The company, Signal International, will also apologise to the workers. The settlement has to be approved by a bankruptcy court as the company has sought bankruptcy protection.
“These workers have waited seven long years for justice,” said Jim Knoepp, of the Southern Poverty Law Center, a non-profit that took up the case of these workers, earlier this week.
“This agreement and apology from the company will allow the workers to finally move on with their lives. It also serves as a warning to companies that might exploit guest workers.”
A Louisiana court had ordered Signal, a Gulf Coast marine services company, to pay $14 million in compensation to a group of five Indian workers in February.
The $20 million settlement announced by Signal last Sunday takes care of all suits, and includes the earlier amount of $14 million, the non-profit told HT.
Around 500 guest workers on H-2B visa were brought from India in controversial conditions in 2006 to work on Signal’s post-Hurricane Katerina reconstructions projects.
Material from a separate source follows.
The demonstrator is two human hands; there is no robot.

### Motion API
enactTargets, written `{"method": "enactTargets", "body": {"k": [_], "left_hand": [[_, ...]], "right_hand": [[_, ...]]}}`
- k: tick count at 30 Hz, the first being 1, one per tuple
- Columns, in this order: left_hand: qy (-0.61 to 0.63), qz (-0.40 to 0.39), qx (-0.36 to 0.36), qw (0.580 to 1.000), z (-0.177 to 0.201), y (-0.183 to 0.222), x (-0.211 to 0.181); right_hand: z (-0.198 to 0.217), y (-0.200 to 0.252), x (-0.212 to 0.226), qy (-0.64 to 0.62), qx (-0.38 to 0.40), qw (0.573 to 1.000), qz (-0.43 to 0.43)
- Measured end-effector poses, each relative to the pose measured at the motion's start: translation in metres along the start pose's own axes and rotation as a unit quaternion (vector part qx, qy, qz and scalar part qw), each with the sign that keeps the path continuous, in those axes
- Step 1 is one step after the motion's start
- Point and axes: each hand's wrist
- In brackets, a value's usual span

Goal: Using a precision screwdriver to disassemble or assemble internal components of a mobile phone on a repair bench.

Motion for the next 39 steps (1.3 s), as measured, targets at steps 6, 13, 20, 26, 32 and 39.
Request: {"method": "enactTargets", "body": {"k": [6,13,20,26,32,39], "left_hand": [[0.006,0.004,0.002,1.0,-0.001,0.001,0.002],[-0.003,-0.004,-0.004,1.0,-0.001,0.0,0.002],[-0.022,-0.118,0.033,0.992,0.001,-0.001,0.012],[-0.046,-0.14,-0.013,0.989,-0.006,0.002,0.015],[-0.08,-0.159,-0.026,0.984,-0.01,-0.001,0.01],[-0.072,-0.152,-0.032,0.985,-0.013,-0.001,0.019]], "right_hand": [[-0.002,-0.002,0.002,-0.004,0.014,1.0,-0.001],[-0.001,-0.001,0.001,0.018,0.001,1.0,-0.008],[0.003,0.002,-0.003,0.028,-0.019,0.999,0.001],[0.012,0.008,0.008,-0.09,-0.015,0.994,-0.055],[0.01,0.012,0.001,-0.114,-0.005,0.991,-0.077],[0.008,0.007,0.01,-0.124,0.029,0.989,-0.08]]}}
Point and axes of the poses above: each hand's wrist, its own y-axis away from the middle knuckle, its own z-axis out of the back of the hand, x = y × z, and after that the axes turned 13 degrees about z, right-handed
They had to pay recruiters between $10,000 and $20,000 a head, as they had also been promised a Green Card each and permanent American residency eventually.
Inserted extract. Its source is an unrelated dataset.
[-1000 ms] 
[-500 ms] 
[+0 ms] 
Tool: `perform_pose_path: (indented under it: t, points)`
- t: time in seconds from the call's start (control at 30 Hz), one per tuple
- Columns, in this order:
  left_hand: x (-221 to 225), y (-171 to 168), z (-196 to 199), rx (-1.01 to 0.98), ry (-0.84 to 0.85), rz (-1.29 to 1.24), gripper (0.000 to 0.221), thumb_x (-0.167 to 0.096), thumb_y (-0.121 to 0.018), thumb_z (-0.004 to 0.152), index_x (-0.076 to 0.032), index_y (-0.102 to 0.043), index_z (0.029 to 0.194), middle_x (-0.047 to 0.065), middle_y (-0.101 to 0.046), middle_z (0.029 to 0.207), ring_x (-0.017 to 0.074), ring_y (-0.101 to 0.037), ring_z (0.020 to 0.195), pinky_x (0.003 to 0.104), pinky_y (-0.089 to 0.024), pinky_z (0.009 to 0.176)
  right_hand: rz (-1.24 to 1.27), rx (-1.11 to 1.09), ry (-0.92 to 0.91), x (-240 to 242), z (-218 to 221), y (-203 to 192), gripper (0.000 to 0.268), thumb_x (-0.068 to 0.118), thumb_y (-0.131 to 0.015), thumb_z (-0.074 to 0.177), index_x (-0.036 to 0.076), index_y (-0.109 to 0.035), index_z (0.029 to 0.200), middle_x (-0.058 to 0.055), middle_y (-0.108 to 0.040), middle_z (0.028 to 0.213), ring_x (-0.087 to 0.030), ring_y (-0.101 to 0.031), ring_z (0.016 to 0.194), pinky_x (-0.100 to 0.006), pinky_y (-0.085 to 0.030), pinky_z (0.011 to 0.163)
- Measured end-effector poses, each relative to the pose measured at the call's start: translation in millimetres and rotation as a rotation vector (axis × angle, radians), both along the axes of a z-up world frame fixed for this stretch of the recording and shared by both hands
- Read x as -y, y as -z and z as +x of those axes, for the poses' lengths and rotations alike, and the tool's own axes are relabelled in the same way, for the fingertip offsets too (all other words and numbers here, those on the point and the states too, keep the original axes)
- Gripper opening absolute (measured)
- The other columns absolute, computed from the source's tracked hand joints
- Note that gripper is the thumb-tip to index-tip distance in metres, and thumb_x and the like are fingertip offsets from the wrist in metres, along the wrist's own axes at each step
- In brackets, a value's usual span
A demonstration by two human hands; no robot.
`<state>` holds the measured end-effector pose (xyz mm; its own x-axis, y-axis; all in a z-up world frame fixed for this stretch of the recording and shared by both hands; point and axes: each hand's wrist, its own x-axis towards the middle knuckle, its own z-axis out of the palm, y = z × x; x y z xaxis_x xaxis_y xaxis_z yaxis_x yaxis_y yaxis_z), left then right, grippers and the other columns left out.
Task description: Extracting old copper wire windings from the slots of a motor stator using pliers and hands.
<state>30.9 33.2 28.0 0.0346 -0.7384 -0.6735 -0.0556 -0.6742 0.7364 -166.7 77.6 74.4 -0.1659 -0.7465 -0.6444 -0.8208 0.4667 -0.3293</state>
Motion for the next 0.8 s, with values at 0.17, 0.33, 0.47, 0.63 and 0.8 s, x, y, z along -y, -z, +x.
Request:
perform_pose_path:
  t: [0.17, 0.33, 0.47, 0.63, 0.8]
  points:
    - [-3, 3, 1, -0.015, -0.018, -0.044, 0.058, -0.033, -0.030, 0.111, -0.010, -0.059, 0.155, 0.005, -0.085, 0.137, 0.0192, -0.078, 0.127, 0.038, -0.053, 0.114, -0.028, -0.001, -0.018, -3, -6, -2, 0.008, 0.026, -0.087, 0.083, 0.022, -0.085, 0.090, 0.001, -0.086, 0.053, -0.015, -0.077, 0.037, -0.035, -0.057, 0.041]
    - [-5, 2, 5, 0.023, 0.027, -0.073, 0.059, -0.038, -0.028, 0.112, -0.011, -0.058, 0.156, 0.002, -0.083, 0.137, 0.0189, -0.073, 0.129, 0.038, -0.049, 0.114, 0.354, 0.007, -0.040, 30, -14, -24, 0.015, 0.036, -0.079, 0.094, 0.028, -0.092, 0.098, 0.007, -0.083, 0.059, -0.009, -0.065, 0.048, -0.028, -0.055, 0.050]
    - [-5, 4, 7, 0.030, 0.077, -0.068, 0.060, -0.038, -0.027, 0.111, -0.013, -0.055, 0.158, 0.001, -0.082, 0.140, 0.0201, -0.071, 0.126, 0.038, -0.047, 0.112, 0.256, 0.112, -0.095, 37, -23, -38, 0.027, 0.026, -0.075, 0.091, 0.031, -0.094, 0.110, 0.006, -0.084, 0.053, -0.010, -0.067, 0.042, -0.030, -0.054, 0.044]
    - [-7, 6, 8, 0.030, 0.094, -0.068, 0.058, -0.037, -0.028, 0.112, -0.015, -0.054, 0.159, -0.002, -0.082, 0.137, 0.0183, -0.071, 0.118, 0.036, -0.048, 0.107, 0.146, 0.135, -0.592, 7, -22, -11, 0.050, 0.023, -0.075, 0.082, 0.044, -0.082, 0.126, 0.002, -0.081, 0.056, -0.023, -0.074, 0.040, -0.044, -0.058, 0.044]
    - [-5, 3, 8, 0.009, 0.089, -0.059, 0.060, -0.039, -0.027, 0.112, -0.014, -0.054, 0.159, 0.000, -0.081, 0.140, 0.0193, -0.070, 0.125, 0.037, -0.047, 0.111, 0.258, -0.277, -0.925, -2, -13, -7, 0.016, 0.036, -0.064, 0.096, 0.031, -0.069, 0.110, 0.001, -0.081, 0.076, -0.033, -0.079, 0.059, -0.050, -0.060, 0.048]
Soon after ar riving, in Signal shipyard in Pascagoula, Mississippi starting 2006, they realised they had been duped — there were no Green Cards and citizenship waiting for them.
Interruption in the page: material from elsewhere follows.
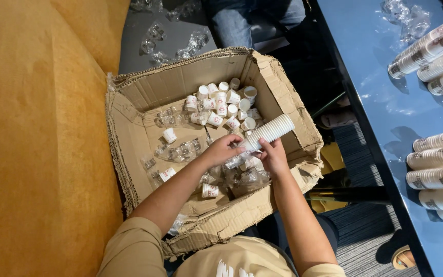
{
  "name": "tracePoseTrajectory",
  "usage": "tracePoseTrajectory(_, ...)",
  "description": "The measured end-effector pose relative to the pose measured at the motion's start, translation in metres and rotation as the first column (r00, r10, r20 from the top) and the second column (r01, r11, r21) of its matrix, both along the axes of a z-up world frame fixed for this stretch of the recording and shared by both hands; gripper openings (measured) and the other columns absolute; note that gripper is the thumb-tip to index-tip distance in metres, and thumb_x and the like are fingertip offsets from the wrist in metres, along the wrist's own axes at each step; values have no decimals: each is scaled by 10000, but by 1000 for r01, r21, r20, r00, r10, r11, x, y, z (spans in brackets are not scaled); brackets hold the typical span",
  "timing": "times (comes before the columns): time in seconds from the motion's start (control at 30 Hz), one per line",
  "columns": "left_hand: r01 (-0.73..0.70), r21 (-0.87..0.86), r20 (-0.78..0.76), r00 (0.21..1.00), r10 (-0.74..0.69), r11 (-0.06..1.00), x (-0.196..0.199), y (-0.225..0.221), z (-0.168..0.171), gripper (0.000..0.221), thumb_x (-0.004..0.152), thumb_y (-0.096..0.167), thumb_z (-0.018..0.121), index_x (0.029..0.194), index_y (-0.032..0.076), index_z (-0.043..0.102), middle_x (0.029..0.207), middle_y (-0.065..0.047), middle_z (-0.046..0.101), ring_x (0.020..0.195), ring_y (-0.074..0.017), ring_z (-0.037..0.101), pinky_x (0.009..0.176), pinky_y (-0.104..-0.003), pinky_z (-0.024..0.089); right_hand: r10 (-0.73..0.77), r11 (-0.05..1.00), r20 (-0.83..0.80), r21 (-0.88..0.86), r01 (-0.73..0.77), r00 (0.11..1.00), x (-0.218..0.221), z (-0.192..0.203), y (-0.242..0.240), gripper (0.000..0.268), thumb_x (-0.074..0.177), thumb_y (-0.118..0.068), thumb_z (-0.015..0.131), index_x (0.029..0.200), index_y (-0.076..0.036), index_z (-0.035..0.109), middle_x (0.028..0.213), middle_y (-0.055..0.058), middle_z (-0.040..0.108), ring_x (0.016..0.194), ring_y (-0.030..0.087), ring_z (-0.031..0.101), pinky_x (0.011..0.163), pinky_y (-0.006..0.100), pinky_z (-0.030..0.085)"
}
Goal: Sorting and stacking paper cups from a large cardboard box onto a table.
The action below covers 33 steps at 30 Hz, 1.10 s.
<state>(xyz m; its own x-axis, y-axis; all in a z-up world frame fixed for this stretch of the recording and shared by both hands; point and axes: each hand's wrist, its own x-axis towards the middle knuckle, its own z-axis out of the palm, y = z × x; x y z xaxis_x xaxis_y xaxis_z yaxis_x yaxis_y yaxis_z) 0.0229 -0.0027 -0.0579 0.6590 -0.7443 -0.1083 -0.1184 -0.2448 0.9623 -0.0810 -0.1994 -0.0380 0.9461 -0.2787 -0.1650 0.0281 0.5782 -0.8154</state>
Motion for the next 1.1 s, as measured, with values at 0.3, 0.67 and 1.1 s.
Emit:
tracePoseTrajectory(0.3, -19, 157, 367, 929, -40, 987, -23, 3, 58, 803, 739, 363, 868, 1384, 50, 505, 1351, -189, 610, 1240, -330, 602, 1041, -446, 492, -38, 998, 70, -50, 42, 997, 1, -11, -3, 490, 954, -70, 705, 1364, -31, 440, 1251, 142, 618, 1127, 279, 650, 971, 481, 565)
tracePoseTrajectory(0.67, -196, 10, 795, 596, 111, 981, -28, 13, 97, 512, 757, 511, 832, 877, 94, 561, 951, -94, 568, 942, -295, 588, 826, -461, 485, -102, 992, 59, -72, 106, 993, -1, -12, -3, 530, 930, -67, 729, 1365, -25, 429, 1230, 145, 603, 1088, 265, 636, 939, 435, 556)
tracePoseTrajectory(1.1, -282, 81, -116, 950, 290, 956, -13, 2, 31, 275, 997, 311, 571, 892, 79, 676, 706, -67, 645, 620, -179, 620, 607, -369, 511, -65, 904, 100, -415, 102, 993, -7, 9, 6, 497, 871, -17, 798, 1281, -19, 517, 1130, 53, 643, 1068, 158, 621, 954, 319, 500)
They were put up in small accommodations in subhuman conditions, for which they were made to pay, unlike other non-Indian workers who had better facilities. The non-profit said, citing an economist, that Signal International may have saved around $8 million “in labour costs by hiring the Indian workers at below-market wages”.
When they protested — after constant abuse and bad food — they were detained by the company’s private security guards in 2007 and some of them were marked for deportation.
That’s when their plight came to the attention of the world. The non-profit filed a lawsuit in 2008.
The first piece of good news came for the workers in February this year, when five of them won $14 million compensation from the company, also represented by the same non-profit. Signal had then protested, disagreeing with the court. But faced with a multitude of such suits, it is understood to have given in, agreeing to the new settlement and an apology.